Non si tratta solo di una misura precauzionale. L’ultima riunione del Centro Coordinamento Soccorsi (CCS), tenutasi nelle ore successive all’incendio, ha evidenziato la persistenza di condizioni ambientali potenzialmente nocive: presenza di fumi residui, polveri sottili e possibile ricaduta atmosferica di materiale combusto. In altre parole, l’aria potrebbe contenere sostanze pericolose per la salute, soprattutto per i più piccoli e per chi lavora quotidianamente negli istituti scolastici.
Le scuole coinvolte e le motivazioni dell’ordinanza
L’ordinanza riguarda istituti distribuiti nell’area immediatamente limitrofa a via San Camillo de Lellis, dove si trova l’edificio universitario danneggiato.
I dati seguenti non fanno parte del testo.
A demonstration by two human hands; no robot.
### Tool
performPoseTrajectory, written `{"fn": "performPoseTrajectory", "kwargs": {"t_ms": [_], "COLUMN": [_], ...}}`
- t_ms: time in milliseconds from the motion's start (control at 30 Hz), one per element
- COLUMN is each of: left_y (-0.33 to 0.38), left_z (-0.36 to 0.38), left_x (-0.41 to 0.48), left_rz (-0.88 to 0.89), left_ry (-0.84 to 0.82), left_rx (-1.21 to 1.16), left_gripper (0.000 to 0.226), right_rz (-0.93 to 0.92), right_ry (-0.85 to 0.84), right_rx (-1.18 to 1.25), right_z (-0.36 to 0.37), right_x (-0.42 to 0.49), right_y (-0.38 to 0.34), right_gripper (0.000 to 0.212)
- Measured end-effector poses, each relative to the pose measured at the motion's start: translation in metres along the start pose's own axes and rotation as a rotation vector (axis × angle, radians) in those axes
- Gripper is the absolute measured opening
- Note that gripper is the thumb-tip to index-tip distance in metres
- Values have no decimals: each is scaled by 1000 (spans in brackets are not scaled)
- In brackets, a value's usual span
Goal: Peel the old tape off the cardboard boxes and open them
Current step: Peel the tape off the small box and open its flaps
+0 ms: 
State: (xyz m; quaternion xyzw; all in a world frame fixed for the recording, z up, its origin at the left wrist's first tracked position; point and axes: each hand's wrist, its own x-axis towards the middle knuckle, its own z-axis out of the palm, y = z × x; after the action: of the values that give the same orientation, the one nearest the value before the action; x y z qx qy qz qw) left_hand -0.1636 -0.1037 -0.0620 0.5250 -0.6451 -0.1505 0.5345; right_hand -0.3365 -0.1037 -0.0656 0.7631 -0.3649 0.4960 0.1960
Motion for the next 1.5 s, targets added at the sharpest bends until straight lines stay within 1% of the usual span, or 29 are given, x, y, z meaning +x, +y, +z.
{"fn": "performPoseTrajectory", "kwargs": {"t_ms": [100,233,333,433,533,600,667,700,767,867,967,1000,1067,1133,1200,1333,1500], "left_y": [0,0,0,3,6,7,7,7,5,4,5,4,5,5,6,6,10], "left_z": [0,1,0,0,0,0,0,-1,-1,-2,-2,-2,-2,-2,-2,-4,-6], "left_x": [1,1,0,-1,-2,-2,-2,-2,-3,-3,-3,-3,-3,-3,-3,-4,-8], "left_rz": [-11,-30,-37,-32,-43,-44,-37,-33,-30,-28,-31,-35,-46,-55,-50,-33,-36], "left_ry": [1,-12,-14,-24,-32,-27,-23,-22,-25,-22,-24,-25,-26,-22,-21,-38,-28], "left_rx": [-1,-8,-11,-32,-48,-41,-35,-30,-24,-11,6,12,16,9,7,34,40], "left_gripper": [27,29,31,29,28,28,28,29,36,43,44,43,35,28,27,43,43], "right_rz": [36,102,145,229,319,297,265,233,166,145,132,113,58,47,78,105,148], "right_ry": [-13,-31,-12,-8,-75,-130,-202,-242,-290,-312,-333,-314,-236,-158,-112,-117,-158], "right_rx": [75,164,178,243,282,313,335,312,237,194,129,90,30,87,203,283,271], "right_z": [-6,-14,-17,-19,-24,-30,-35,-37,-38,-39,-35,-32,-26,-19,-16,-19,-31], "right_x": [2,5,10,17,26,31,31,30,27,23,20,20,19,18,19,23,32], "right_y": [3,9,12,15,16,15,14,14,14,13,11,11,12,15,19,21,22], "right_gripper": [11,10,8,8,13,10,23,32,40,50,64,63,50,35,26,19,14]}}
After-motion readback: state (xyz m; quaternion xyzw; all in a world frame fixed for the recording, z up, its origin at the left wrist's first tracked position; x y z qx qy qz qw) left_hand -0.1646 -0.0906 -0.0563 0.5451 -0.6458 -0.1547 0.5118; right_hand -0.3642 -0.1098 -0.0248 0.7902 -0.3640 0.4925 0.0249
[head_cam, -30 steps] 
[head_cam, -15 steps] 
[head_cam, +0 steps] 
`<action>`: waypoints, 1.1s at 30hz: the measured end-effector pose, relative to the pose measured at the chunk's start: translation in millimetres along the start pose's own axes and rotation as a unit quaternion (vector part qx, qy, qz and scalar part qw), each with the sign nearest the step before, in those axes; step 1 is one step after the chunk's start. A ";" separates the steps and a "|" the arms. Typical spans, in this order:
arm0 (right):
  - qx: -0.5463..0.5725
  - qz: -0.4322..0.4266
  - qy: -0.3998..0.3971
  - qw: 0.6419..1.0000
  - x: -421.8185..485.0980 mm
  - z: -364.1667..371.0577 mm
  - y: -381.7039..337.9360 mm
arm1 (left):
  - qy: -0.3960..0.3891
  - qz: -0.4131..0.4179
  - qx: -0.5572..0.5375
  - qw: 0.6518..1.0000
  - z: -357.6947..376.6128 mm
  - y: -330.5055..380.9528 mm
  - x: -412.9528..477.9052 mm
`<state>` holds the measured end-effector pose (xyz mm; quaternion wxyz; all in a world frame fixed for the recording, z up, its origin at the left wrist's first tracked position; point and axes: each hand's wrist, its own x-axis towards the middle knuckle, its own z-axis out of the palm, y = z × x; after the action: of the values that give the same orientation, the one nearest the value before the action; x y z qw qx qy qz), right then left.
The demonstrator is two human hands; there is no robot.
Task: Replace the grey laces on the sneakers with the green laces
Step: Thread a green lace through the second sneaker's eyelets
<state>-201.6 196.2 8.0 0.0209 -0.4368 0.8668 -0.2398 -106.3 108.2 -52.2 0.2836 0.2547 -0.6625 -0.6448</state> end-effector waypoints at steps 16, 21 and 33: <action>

A essere coinvolti sono:
- l’Istituto Tecnico e Tecnologico “Leonardo da Vinci” di via A. Volta,
- tutti i plessi dell’Istituto di Istruzione Superiore “Francesco Orioli”,
- la Scuola Primaria “Alessandro Volta”,
- la Scuola dell’Infanzia “Pilastro” in via Minciotti,
- la Scuola Primaria “Villanova” in via Grispigni,
- e la Scuola dell’Infanzia “Villanova” in via Garbini.
Il provvedimento, motivato dalla necessità di proteggere studenti, personale docente e ausiliario, rimarrà in vigore fino a nuova comunicazione e sarà modulato in base all’evoluzione degli accertamenti tecnici e sanitari. Al momento non è possibile prevedere una data di rientro, ma gli aggiornamenti saranno costantemente resi pubblici attraverso il sito ufficiale del Comune di Viterbo e la pagina Facebook “Comune di Viterbo Informa”.
Viabilità modificata e numeri utili
Alla sospensione scolastica si aggiungono le variazioni alla viabilità: è stata interrotta la circolazione veicolare in via San Camillo de Lellis, nel tratto compreso tra via Cerasa e via Bachelet. Un disagio inevitabile per residenti e pendolari, ma necessario per permettere l’accesso in sicurezza ai mezzi tecnici e per evitare l’esposizione diretta ai residui dell’incendio.
Per chiarimenti o informazioni operative, è attivo il numero telefonico 0761 228383, selezionando l’opzione 5. Una linea diretta pensata per gestire le richieste della cittadinanza in modo tempestivo e centralizzato.
Le indagini sulle cause dell’incendio sono ancora in corso e gli inquirenti stanno vagliando tutte le ipotesi. Ma al di là dell’origine del rogo, l’emergenza ora è contenere ogni possibile rischio per la salute collettiva, garantendo trasparenza e collaborazione tra enti locali, università e protezione civile. In attesa che l’aria torni davvero respirabile.